The Bears had more work to do when they headed to Waco, Texas as a ten seed in their first ever NCAA tournament and put on their dancing shoes to take on the Michigan Wolverines. Sadly, the Wolverines proved too much for the Bears and they headed back to Greeley after losing 75-61 in Waco, Texas.

“We couldn’t make the plays because of their length and size,” Ethridge said. “It’s something we don’t see much in our league. We tend to be able to play small and succeed. You clearly can’t do that against a team like Michigan.”

Despite the loss to Michigan, Ethridge led the Bears to another strong season. She has made an impact on not only the program, but also her players.

Seniors Savannah Scott and Kianna Williams have played all their Bears seasons under Ethridge and are grateful for the time they’ve spent with her.

Scott committed to UNC under a previous head coach and was nervous when she left.

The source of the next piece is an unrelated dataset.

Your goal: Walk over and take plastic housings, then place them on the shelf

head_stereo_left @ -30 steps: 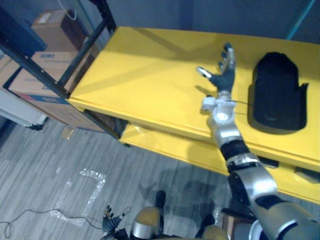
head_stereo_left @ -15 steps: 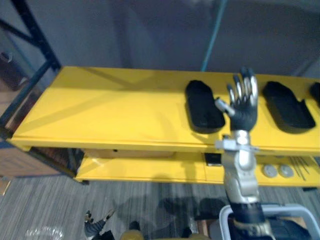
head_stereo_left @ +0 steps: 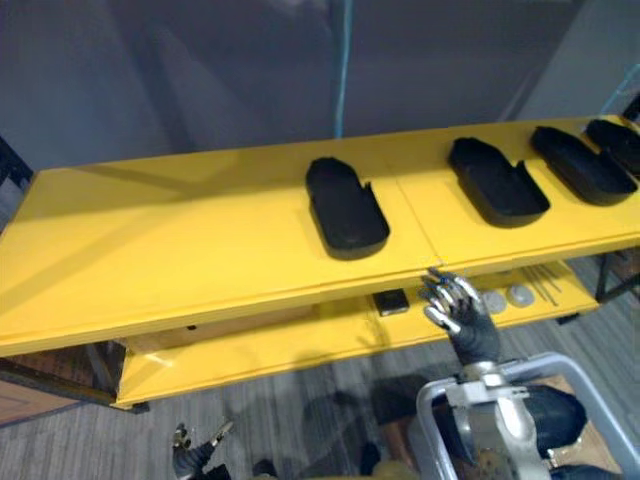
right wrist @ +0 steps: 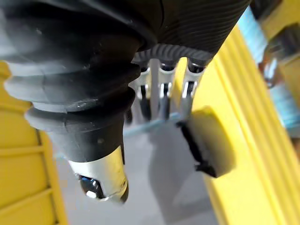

“It was a scary time when Coach White left, I was all committed here and then she left in I think either April or May so the scary part was when there was not a coach,” Scott said. “When we saw it was Coach E and read her accolades and about all that she accomplished we decided to stay.”

Williams was Ethridge’s first recruit to Northern Colorado.

“Coach E honestly scared me to death,” Williams said, “but you can’t beat her authenticity and that’s something that is great about her.”

Ethridge and fans of the program hope to continue this years successes when the Bears step back on the court next season to defend their Big Sky title.